1. Field of the Invention
This invention relates in general to threshold gates w/hysteresis, and more particularly to threshold gates w/hysteresis and with embedded registration.
2. Description of Related Art
Previous logic systems, such as Boolean logic systems, have employed clocking signals to regulate the digital processing of binary logic signals. Typically, a digital logic circuit will respond to multiple inputs to generate an output. As input logic signals propagate through the sequential circuit, the sequential circuit output is unreliable for a period of time corresponding to worst case propagation delays through the individual logic gates. Typically, the output signal is sampled at a time when the output is stable, often by latching the output into a register. The sampling time is set according to an independent clock signal, i.e., one that is not derived from the states of the logic gates themselves.
Threshold logic gates are one type of sequential logic circuit which respond to multiple inputs to generate an output. Generally, threshold logic gates are employed in systems where it is necessary to generate a data value or not to generate a data value dependent on whether there are at least a predetermined number of digital input signals satisfy a given threshold criteria. Threshold logic gates can be used to provide data registration.
Traditional threshold logic gates have sometimes included a registration stage having a reset capability that allows data initiation and acknowledgment processing for determining when the data should be forwarded. However, the registration stages add another stage of data processing which increases the number of active elements in the circuit as well as decrease the processing throughput.

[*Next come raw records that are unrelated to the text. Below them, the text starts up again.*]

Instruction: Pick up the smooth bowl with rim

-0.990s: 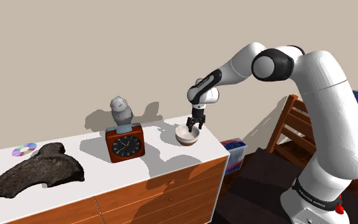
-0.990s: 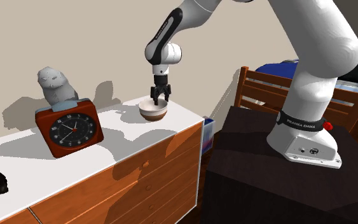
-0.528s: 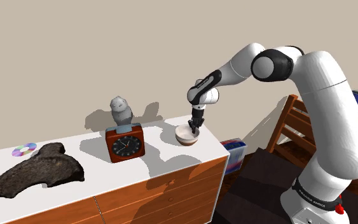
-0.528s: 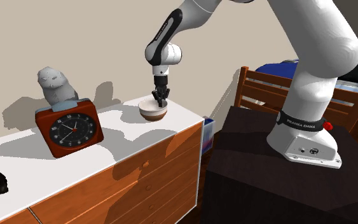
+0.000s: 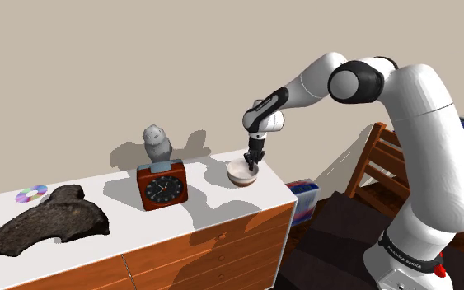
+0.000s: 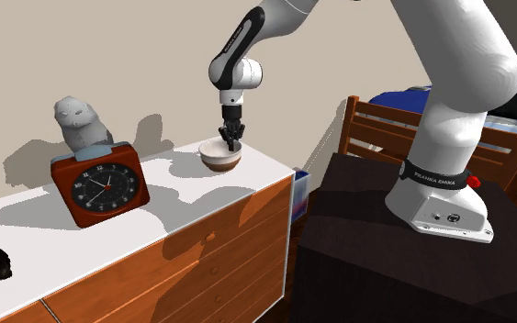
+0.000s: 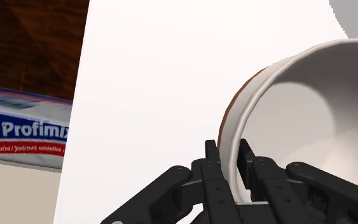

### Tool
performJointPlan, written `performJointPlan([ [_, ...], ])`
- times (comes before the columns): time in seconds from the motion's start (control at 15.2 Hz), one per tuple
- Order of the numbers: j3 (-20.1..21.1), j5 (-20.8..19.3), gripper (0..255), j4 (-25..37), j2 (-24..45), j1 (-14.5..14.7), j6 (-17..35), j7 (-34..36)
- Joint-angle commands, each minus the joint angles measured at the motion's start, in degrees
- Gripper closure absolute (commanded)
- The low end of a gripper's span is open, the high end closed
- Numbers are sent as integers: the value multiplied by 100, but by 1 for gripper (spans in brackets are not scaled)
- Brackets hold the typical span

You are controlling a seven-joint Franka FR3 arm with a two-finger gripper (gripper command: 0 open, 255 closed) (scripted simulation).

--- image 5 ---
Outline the white and brown bowl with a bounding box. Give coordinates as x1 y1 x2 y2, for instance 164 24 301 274
226 157 260 188

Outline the white-topped wooden chest of drawers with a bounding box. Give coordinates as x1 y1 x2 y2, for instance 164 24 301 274
0 149 299 290

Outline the red square clock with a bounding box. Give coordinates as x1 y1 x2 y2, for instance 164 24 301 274
136 158 190 213

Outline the shiny compact disc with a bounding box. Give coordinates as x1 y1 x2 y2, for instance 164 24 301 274
15 185 49 203

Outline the colourful box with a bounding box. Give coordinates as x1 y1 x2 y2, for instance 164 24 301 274
285 178 321 227

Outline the grey bust figure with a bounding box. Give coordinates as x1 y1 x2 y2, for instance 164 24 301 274
142 124 174 164

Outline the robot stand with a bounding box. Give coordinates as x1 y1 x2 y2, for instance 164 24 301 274
273 190 464 290

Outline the wooden bed frame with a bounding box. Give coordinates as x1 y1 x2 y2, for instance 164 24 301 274
344 121 464 254

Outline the dark rough rock slab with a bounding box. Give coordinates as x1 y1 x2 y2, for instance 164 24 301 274
0 184 110 258

In addition, traditional synchronous circuits have become the dominant class of logic. However, a substantial amount of design analysis is necessary to avoid a variety of timing-related problems, such as race conditions. Furthermore, the fraction of power and real estate that must be devoted to clocking has become substantial, and in certain instances has become a limiting factor to the total amount of circuitry that can be integrated onto a single chip.
It can be seen then that there is a need for a dynamic threshold gate that reduces the number of active elements required to perform the data evaluation and registration.
It can also be seen that there is a need for a dynamic threshold gate that increases the system processing throughput by pipelining the registration at the gate-level.